In this case, it seems the best way to synopsize, is to directly quote from the “Star Films Catalog.” The language is not my own, but written for an English-speaking audience about 1905: “An omnibus arrives drawn by an extraordinary mechanical horse. On the top are four negroes. The horse kicks and upsets the negroes, who are changed into white clowns. They slap each other’s faces and by the blows become black again. They kick each other and become white once more. Finally they are all merged into one large negro, and when he refuses to pay his carfare, the conductor sets fire to the omnibus and the negro bursts into a thousand pieces.”

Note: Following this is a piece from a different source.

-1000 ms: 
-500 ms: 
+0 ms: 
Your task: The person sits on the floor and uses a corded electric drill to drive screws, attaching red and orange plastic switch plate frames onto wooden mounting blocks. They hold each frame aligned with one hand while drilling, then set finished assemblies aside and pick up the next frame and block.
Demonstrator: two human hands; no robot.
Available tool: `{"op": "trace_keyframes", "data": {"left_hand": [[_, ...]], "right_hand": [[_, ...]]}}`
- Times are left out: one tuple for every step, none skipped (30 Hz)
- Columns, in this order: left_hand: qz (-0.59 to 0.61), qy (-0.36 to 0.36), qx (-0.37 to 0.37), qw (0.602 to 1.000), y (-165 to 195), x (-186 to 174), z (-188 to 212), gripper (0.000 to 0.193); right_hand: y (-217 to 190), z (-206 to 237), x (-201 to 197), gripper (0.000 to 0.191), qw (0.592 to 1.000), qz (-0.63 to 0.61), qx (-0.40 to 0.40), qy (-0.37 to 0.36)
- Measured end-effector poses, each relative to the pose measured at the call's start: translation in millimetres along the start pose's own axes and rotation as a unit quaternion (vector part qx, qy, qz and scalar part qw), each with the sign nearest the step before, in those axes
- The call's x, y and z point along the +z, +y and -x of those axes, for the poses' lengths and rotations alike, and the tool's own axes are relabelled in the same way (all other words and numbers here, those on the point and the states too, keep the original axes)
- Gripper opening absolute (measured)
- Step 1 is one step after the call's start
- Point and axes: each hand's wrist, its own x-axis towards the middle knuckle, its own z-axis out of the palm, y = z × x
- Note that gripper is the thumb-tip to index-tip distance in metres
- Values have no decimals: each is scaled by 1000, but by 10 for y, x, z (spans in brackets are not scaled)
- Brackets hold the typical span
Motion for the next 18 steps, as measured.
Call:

It’s worth noting, of course, that the “negroes” of this piece are not black men, but white Frenchmen in blackface. Really black. In fact their faces are so black and their behavior so simian that I wasn’t 100% sure they represented human beings until I read the Star Catalog. Now, of course, visually this blackness contrasts with the white clown-face of the alternate appearance of the characters, which probably means that most people at the time simply read it as a clown show, but there’s a deep well of racism under the surface of this veneer. The effects are, of course, managed with simple substitution photography, well established by this time, and the “extraordinary mechanical horse” is basically a large marionette. Not one of the more illuminating works of  Méliès.

Director: Georges Méliès

Camera: Unknown

Starring: Unknown

Run Time: 1 Min, 6 secs

You can watch it for free: here (no music).

On His Wedding Day (1913)

Ford Sterling stars in this short comedy from Keystone before a certain gentleman with a cane and bowler hat showed up on the lot. It’s pretty typical of both Sterling and director Mack Sennett at the time.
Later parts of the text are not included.